Antibacterial and Potential Antidiabetic Activities of Flavone C-glycosides Isolated from Beta vulgaris Subspecies cicla L. var. Flavescens (Amaran-thaceae) Cultivated in Egypt

Background: Diabetes mellitus is the most common disease in Egypt. In this context, Beta vulgaris subspecies cicla L. var. flavescens is an edible plant that has been used in traditional medicine as a therapy for treating some diseases. Objectives: The current study was performed to evaluate the antibacterial and potential anti-diabetic activities of different extracts and isolated flavone C-glycoside compounds isolated from Beta vulgaris subspecies cicla L. var. flavescens leaves.
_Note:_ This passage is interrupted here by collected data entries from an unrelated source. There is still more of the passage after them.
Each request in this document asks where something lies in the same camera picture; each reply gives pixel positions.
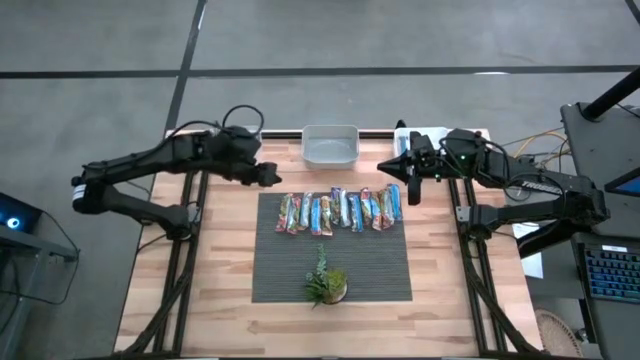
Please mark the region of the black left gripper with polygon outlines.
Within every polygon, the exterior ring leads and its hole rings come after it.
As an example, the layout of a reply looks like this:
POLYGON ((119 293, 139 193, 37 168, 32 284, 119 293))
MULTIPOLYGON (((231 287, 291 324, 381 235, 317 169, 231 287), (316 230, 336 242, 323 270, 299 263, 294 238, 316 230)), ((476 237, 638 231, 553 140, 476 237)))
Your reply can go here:
POLYGON ((261 187, 273 187, 282 182, 282 178, 277 176, 277 170, 278 165, 271 162, 255 164, 235 162, 228 166, 228 177, 245 186, 258 184, 261 187))

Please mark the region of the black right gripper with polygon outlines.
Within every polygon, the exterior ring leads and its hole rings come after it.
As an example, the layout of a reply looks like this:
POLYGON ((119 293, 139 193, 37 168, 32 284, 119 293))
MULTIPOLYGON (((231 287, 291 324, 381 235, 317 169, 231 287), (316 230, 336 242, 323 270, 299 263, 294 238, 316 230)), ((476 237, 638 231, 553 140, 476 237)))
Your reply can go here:
POLYGON ((377 165, 379 171, 401 182, 407 182, 408 204, 419 205, 423 178, 436 178, 437 172, 444 168, 442 156, 434 148, 428 135, 412 131, 409 134, 410 148, 406 154, 383 161, 377 165))

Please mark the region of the red and brown granola bar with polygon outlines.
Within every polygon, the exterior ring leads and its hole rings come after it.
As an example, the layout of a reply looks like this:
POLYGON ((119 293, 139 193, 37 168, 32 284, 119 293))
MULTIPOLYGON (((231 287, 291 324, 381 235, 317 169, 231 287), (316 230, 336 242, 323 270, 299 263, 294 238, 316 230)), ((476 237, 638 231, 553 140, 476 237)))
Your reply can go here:
POLYGON ((378 192, 380 211, 382 217, 382 228, 387 229, 394 225, 393 203, 390 189, 384 188, 378 192))

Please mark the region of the red and green granola bar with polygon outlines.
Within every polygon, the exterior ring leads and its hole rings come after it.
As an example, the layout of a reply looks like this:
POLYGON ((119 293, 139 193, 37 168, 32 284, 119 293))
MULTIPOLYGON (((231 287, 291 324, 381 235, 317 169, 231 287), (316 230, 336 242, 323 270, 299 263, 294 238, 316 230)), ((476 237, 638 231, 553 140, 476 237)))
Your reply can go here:
POLYGON ((300 196, 292 196, 288 209, 286 231, 289 234, 296 234, 299 228, 299 218, 302 199, 300 196))

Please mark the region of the pale blue granola bar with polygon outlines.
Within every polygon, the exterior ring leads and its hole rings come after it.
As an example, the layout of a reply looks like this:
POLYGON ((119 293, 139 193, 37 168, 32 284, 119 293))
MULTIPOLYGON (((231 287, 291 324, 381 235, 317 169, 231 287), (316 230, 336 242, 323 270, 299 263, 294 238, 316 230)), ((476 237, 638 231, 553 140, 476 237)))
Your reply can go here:
POLYGON ((302 197, 301 208, 300 208, 300 217, 299 217, 299 223, 298 223, 299 231, 307 229, 310 225, 312 202, 313 202, 313 193, 305 192, 302 197))

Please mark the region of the blue and red granola bar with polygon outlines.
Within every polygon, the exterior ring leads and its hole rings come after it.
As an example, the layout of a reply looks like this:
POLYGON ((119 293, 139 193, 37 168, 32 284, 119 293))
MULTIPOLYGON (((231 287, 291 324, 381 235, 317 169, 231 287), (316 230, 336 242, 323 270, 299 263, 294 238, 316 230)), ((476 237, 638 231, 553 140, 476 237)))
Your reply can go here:
POLYGON ((377 231, 382 230, 382 212, 380 208, 380 202, 378 195, 376 193, 372 193, 370 196, 371 203, 371 216, 372 216, 372 228, 377 231))

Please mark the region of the black aluminium crossbar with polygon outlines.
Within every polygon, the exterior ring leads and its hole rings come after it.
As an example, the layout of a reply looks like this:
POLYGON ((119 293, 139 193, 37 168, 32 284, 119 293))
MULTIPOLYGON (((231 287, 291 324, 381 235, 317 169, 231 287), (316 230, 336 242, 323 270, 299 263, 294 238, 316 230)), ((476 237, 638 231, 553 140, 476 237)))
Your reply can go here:
MULTIPOLYGON (((261 133, 262 139, 268 140, 298 140, 303 137, 302 130, 269 130, 261 133)), ((359 132, 360 139, 366 140, 384 140, 393 139, 393 130, 367 130, 359 132)))

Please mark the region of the white plastic bin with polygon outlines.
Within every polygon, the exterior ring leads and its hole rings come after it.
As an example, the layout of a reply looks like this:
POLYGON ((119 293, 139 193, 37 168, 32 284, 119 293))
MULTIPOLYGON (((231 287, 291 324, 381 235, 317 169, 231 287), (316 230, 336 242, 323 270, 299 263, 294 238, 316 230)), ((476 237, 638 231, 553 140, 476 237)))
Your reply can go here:
POLYGON ((412 145, 411 145, 410 135, 412 132, 416 132, 420 136, 423 136, 423 135, 428 136, 432 143, 432 146, 435 149, 438 149, 440 147, 439 140, 444 138, 449 133, 449 129, 445 127, 406 127, 406 128, 395 129, 394 138, 393 138, 393 152, 395 157, 400 155, 399 148, 398 148, 398 138, 400 136, 406 136, 408 138, 407 150, 411 149, 412 145))

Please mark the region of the grey woven placemat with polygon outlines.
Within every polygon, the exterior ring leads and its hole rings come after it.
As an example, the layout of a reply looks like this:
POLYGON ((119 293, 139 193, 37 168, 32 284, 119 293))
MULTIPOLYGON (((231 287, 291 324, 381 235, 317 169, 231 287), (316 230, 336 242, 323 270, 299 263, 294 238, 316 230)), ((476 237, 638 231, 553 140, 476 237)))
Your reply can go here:
POLYGON ((347 275, 346 302, 411 301, 404 225, 361 232, 333 226, 331 236, 277 232, 282 193, 258 198, 252 283, 254 303, 306 302, 306 274, 316 269, 318 246, 323 245, 328 267, 347 275))

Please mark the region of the black diagonal strut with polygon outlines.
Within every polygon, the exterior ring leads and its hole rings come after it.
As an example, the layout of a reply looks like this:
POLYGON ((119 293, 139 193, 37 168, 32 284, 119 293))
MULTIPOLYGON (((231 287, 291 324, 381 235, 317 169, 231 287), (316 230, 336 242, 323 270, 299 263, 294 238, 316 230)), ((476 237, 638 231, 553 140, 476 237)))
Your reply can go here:
POLYGON ((517 240, 522 259, 570 239, 580 227, 569 220, 556 220, 517 240))

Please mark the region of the white paper sheet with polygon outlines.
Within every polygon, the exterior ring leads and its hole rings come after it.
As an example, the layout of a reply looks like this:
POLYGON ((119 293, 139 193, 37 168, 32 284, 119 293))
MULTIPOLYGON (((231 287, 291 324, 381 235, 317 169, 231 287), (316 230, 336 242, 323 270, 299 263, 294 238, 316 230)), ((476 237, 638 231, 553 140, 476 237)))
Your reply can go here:
MULTIPOLYGON (((540 226, 536 223, 516 223, 512 225, 512 230, 514 236, 517 239, 528 235, 534 231, 537 231, 540 226)), ((544 278, 543 271, 543 263, 542 263, 542 255, 540 252, 530 255, 528 257, 521 259, 521 265, 524 271, 524 274, 528 277, 533 277, 537 279, 544 278)))

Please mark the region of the dark grey desk top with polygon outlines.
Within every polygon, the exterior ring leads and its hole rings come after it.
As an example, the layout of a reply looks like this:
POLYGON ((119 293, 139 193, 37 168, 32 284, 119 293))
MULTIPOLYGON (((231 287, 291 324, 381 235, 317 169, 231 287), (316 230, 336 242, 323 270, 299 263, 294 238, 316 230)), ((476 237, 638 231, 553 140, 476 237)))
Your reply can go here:
POLYGON ((604 193, 610 218, 594 227, 606 236, 640 238, 640 197, 608 193, 605 185, 640 167, 640 118, 614 108, 599 122, 586 120, 578 105, 560 109, 579 175, 604 193))

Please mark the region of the black pole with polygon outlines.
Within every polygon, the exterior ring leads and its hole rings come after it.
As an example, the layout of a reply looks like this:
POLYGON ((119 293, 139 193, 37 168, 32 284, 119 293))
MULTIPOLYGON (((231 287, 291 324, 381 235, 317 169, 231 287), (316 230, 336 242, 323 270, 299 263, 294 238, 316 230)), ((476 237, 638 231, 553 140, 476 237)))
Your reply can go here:
POLYGON ((581 114, 588 121, 599 122, 600 116, 639 88, 640 66, 582 109, 581 114))

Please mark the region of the blue-screen monitor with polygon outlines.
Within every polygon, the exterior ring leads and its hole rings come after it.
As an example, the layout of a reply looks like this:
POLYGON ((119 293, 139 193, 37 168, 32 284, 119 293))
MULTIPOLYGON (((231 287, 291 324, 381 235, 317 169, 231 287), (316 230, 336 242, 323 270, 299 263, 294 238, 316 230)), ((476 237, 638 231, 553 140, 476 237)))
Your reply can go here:
POLYGON ((610 181, 605 185, 608 193, 640 197, 640 167, 610 181))

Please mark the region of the black aluminium support frame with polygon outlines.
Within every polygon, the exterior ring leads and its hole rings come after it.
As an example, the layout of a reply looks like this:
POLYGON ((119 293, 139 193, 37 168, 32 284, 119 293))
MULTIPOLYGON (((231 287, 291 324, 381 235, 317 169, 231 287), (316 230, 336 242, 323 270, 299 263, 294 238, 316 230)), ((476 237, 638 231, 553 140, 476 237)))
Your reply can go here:
POLYGON ((191 171, 185 175, 181 204, 187 207, 191 204, 200 205, 200 221, 191 223, 189 238, 171 242, 157 311, 133 343, 124 350, 114 351, 108 360, 181 358, 208 181, 207 171, 191 171))
MULTIPOLYGON (((453 179, 448 181, 452 206, 455 213, 457 206, 461 206, 460 195, 457 182, 453 179)), ((469 295, 469 305, 477 341, 477 358, 488 360, 527 360, 536 359, 543 355, 539 349, 531 345, 525 337, 516 329, 507 315, 500 308, 490 268, 488 250, 485 244, 486 238, 478 238, 476 244, 478 261, 481 274, 477 273, 474 258, 469 250, 469 239, 467 237, 467 223, 457 221, 455 213, 456 229, 461 250, 462 267, 464 278, 469 295), (482 317, 482 306, 484 303, 488 312, 494 334, 496 350, 488 347, 484 321, 482 317)))
Methods: Phytochemical investigation of n-butanol extract led to the isolation of five phytoconstituents. Their structures were determined by spectroscopic tools, including 1D-NMR (H-1- & C-13-NMR) and 2D-NMR (HMQC & HMBC) besides the comparison of the data with the literature. The extracts and phytoconstituents were evaluated in vitro for their activity against some bacterial pathogens, which represent prominent human pathogens, particularly in hospital settings. The antibacterial activity was examined against three Gram-positive bacterial strains (Staphylococcus aureus, Staphylococcus epidermidis & Enterococcus faecalis) and five Gram-negative ones (Pseudomonas aeruginosa, Proteus vulgaris, Klebsiella pneumoniae, Proteus mirabilis & Salmonella typhimurium) relative to Ciprofloxacin as a reference drug. Furthermore, the in vitro antidiabetic activity (Type II) was evaluated using the alpha-glucosidase inhibitory assay. Results: Five flavone C-glycosides namely; Apigenin 8-C-beta-D-glucopyranoside (vitexin) (1), 2 ''-O-xylopyranosylvitexin (2), acacetin 8-C-beta-D-glucopyranoside (3), acacetin 8-C-alpha-L-rhamnoside (4), and 6,8-di-C-beta-D-glucopyranosylapigenin (vecinin-II) (5) were isolated from n-butanol extract of B. vulgarly subspecies cicla L. var. flavescens. Compound 1 showed a promising antibacterial activity against most of the test bacterial strains with respect to the minimum inhibitory concentration values (MIC) ranged from 1.95 to 15.63 mu g ml(-1). On the other hand, compounds 1 and 3 demonstrated superior antidiabetic activities with IC50 values of 35.7 and 42.64 mu g ml(-1), respectively, while an inferior potential antidiabetic activity was recorded for compound 4 (IC50 = 145.5 mu g ml(-1)) in comparison with Acarbose as a reference drug. Conclusion: B. vulgaris L. is an edible plant, which could be used as a natural source of antibiotic and hypoglycemic drugs.